## Task brief
Could you repeat the listing below exactly while leaving its pictures behind?
================
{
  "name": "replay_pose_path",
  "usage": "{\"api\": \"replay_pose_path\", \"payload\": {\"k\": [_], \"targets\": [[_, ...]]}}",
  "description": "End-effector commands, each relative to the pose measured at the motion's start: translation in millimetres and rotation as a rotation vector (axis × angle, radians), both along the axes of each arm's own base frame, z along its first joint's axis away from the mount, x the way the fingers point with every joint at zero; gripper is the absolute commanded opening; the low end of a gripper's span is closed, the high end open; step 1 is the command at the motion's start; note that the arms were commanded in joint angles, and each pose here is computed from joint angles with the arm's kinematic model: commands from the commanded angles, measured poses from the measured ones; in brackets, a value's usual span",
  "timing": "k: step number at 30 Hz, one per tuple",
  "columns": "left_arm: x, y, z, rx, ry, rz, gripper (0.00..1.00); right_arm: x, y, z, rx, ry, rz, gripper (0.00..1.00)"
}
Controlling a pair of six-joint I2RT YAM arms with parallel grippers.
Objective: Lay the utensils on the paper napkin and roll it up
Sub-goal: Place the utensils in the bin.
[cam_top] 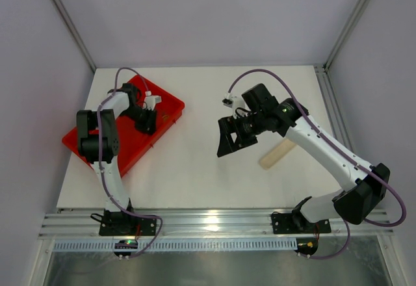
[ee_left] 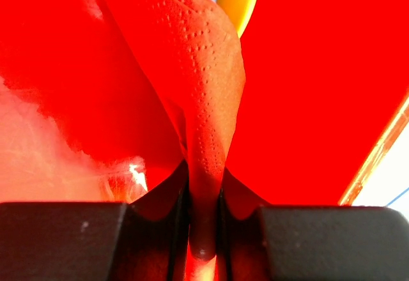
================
## The answer
{
  "name": "replay_pose_path",
  "usage": "{\"api\": \"replay_pose_path\", \"payload\": {\"k\": [_], \"targets\": [[_, ...]]}}",
  "description": "End-effector commands, each relative to the pose measured at the motion's start: translation in millimetres and rotation as a rotation vector (axis × angle, radians), both along the axes of each arm's own base frame, z along its first joint's axis away from the mount, x the way the fingers point with every joint at zero; gripper is the absolute commanded opening; the low end of a gripper's span is closed, the high end open; step 1 is the command at the motion's start; note that the arms were commanded in joint angles, and each pose here is computed from joint angles with the arm's kinematic model: commands from the commanded angles, measured poses from the measured ones; in brackets, a value's usual span",
  "timing": "k: step number at 30 Hz, one per tuple",
  "columns": "left_arm: x, y, z, rx, ry, rz, gripper (0.00..1.00); right_arm: x, y, z, rx, ry, rz, gripper (0.00..1.00)"
}
Controlling a pair of six-joint I2RT YAM arms with parallel grippers.
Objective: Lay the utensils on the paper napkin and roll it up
Sub-goal: Place the utensils in the bin.
[cam_top] 
[ee_left] 

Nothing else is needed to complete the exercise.